To Satisfy the Mind and the Heart – The Time Test and Appeal Test
When I was younger, I thought of music purely intellectually in notes and chords. Naturally, this meant the music all around me, especially what was popular, seemed mind numbingly simple. Just about everything I heard featured at most four chords, a common time signature, etc.
As I get older, I realize that the fundamental assumption behind that line of thinking is that the purpose, or telos, of music is to be an intellectual endeavor of expansion and experimentation. The truth is, I still believe that is a big part of it. However, what took me longer to realize was what most non-musicians instinctively begin with, which is that music is also simply for making people feel good.
On this whole spectrum, I theorize that what a musician ought to aspire to is the perfect balance of being able to satisfy all parts of the human soul, in that it at once is experimental and creative enough to satisfy the mind and yet retains the accessibility and simply “sounding good” that can appeal to people with a degree of intellectual understanding of music.
The Rare Geniuses That Can Satisfy Both
In my mind, the Beatles and Bob Dylan are the perfect examples of appeal across “telos” and audience. The Beatles were at once praised by Leonard Bernstein and a general audience (even if it took them a little longer to catch up). In addition to being able to horizontally impress folks across the spectrum of musical knowledge, they have also stood the test of time. Time is a great filter, in my view, of quality as well, because it removes the passing fads and trends that may push one piece of music to the stratosphere for a brief moment before it disappears and is looked back at with contempt and disgust by the same people a year later.
These are just two of the “tests” in my view that create multiple lines of evidence pointing to what “good” music might be – the time test and the appeal to crowd test.
What happens when you only satisfy either the mind or heart, but not the other?
But returning back to the notion of appealing to all parts of one’s musical “soul”, or all parts of music’s purpose (mind and heart, for example), it might be helpful to think of examples of fully satisfying one and not the other. The Ramones, on the one hand, are a great guilty pleasure to me, and might exemplify a total satisfaction of music that sounds good but doesn’t do as much to be creative and further music for its own sake. However, it has a tremendous power to make one simply feel good, exhibited by how one can’t help but dance and sing long. And as simple as it seems mentally to replicate their basic power chords and progressions, I have yet to ever hear a band that can replicate the sound of Joey Ramone’s voice and the energy of the band. (This of course may boil down to some “technique” involving extremely subtle pauses and inflections, but the intertwining of technique with a more abstract sense of “feel” again demonstrates that different parts of music are tied to together.)
On the other hand you have “math rock” and even atonal music. The latter, I suspect, is based more in pure experimentation as rewarding in itself, in throwing novel chords and time signatures together in order expand music as a field. This is important in its own way, to satisfy the purpose of music for the mind.

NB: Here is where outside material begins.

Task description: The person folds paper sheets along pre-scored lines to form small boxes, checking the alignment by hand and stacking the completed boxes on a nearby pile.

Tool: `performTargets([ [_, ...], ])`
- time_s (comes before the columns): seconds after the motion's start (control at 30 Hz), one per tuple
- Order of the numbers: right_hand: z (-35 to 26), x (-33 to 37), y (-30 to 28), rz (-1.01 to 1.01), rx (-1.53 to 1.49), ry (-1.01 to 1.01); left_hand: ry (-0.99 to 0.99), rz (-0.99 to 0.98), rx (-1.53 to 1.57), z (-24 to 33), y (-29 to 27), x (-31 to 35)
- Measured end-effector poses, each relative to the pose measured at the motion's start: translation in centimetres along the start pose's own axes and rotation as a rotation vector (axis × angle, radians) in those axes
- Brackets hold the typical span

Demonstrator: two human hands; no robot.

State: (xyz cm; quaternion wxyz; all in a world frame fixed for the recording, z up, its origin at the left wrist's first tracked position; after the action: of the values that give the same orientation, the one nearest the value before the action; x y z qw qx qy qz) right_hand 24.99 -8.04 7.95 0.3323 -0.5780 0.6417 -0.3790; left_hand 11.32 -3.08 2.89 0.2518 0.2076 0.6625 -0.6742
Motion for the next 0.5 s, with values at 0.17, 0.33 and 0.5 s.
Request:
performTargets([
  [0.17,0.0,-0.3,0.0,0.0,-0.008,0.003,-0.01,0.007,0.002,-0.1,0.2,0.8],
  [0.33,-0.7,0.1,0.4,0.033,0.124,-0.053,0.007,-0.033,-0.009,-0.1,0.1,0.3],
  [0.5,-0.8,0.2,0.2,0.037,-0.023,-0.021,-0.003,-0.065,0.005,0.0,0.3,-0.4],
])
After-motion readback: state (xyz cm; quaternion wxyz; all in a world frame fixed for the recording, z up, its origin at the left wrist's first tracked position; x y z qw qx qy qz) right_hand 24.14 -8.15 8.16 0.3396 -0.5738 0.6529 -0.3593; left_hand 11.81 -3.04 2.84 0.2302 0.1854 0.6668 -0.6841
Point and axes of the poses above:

And again, the Beatles with Rubber Soul, for example, are able to impress critics and a general audience alike, in their own time and then in ours. I can point to the novel sounds they created with the mixing of some Beach Boys’ like harmonies with unique rhythms and changes in their songs, and also use my gut alone to say “I like this – it sounds good.”
Of course, terms like heart and mind here are used loosely, but I believe I have painted a general picture that is somewhat useful for helping us think about what makes a good piece of music and what a musician might want to aspire to.